> [PROMPT]: Write out the data exactly from its first line onward, ending with the line in which "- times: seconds" appears.

> [DATA]:
==================================================

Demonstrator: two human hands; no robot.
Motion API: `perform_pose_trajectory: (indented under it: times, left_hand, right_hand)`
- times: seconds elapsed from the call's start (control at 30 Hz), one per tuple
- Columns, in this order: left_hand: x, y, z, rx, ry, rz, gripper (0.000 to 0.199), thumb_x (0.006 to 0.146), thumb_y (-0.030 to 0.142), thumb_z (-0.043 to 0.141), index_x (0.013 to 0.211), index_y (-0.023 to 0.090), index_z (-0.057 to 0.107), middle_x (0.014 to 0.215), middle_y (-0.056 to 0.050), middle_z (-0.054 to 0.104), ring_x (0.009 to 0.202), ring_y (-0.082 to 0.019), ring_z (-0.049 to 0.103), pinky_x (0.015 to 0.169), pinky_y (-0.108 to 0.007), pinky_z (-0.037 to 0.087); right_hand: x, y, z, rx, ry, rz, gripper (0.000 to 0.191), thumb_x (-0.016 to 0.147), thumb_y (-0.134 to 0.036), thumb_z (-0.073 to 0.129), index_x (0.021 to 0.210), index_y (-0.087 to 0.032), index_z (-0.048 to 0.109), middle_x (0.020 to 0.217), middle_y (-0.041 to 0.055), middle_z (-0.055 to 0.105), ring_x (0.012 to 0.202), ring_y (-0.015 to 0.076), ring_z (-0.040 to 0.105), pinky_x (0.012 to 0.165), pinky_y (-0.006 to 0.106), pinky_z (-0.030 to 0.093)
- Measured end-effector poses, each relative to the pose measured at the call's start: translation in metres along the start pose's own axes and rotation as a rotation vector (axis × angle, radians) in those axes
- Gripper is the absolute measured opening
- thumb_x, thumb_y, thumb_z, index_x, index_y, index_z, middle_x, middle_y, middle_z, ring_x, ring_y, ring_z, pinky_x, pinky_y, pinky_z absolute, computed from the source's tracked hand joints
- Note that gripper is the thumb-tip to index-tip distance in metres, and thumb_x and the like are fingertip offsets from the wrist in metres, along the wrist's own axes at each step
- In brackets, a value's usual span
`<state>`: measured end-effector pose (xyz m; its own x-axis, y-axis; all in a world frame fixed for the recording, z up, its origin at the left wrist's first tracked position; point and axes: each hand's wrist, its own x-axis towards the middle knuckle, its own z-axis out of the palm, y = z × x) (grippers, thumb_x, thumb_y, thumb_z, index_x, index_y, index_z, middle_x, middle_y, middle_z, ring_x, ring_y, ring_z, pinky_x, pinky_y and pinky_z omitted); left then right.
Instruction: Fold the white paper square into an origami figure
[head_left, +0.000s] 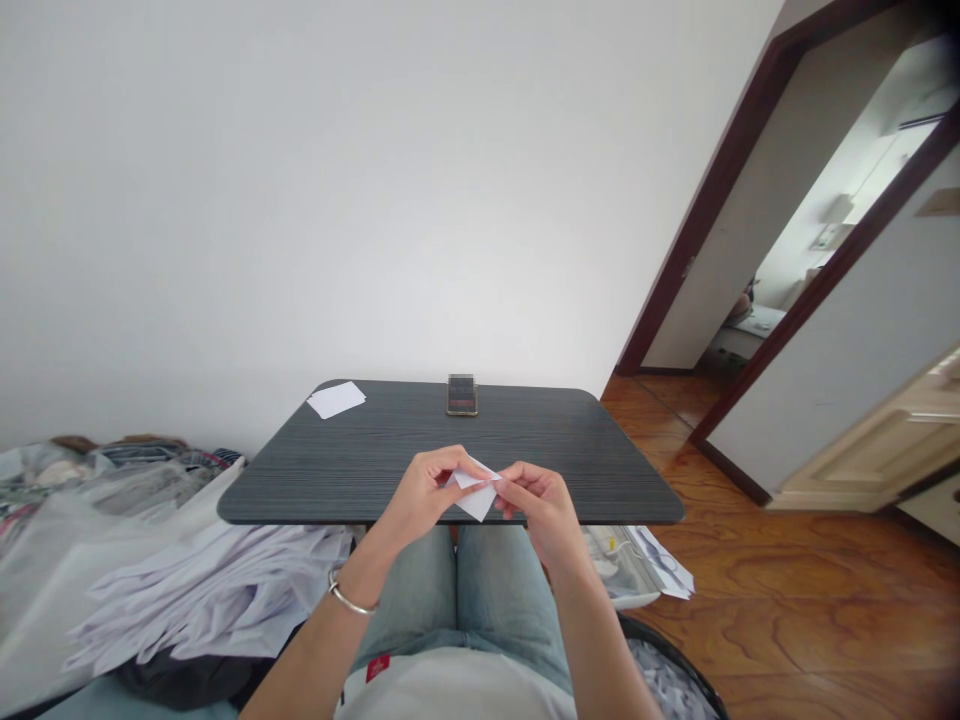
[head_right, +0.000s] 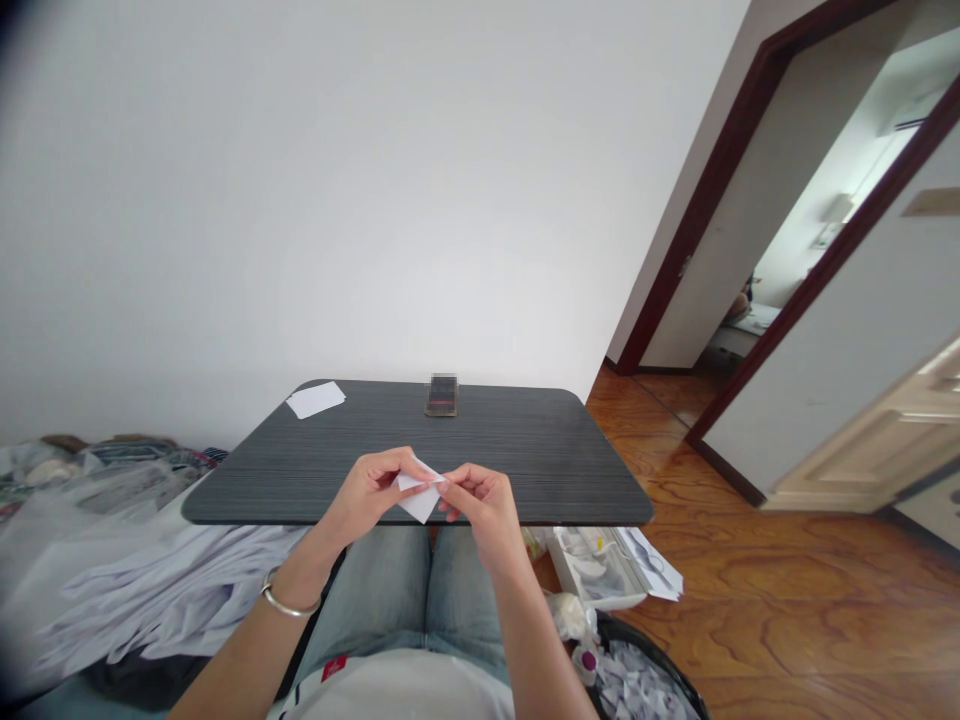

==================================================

> [ANSWER SPACE]:
Demonstrator: two human hands; no robot.
Motion API: `perform_pose_trajectory: (indented under it: times, left_hand, right_hand)`
- times: seconds elapsed from the call's start (control at 30 Hz), one per tuple

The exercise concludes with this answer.